Dust removal on cameras

Before going to Australia I bought a Fujifilm S9500 camera. It is not an SLR but it was perfect for what I wanted. One of the really good features of this camera when travelling around dusty Australia was the fact that the lens did not come off the camera. While this was less flexible than a sack full of lenses it meant that I would not have to worry about sand and dust getting into the camera and onto the sensor, at least not as much I'm still working Whitehaven sand out of the zoom ring. Also the odds were the lens attached already, 28-300, would cover the ranges I wanted in 99% of cases, which it did.

Despite the Fuji being a great little day to day camera I still have the idea of buying a proper D-SLR (what can I say, I'm a gadget freak) but dust on the CCD was still a concern so I was considering some of the newer models with built in sensor cleaning, mainly the Canon 400D and the Sony Alpha, while discounting the new Nikon D40 and D80 since they didnt have similar mechanical cleaning mechanisms and use a software system instead. Turns out I was completely wrong.

Pixinfo has done a review of the anti-dust systems on 4 cameras and returned a surprising verdict. The review has photographs taken with the cameras before dust was applied, after dusting, and then after cleaning up to 25 times. Then they simply used a blower to clean the cameras. The results are clean from the photographs.

  1. Olympus: good
  2. Canon: poor (we are disappointed)
  3. Pentax and Sony: useless (we are very disappointed)

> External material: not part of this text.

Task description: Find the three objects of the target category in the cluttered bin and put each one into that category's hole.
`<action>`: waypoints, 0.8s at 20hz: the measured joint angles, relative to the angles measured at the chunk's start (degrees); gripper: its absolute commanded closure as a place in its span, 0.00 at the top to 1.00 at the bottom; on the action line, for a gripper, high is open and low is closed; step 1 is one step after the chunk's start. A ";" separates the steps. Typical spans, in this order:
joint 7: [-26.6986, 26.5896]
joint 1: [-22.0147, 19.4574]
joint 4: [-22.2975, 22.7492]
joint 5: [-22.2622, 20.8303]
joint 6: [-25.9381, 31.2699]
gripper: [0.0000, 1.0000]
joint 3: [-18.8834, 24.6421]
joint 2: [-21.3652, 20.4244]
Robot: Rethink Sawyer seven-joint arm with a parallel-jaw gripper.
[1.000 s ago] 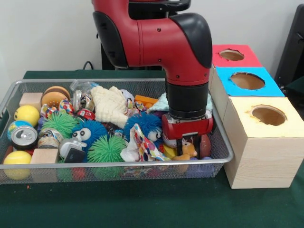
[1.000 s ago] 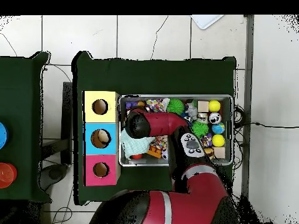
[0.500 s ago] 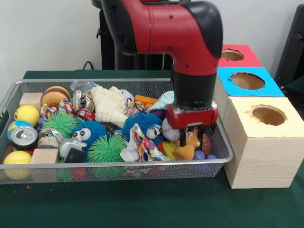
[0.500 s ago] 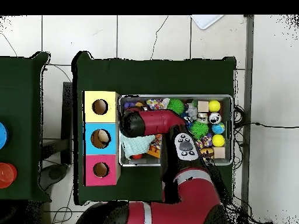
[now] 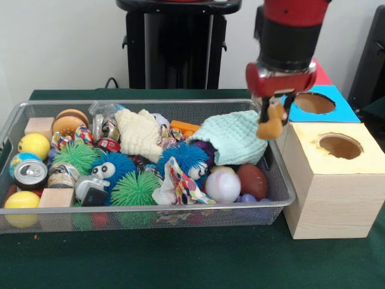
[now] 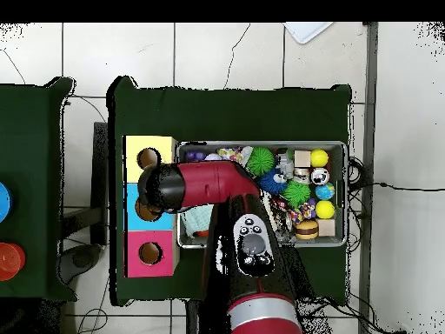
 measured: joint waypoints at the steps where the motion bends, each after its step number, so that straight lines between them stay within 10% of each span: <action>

If you, like me, are considering buying a new D-SLR just as a hobby then this is required reading. For me it means I will be looking again at the Nikons and in fact I may even look at one of the old Canon 350Ds which were top notch cameras 6 months ago and are now on special offer. Though the chances are I'm going to wait longer and see if the technology improves to a point where it, you know, works.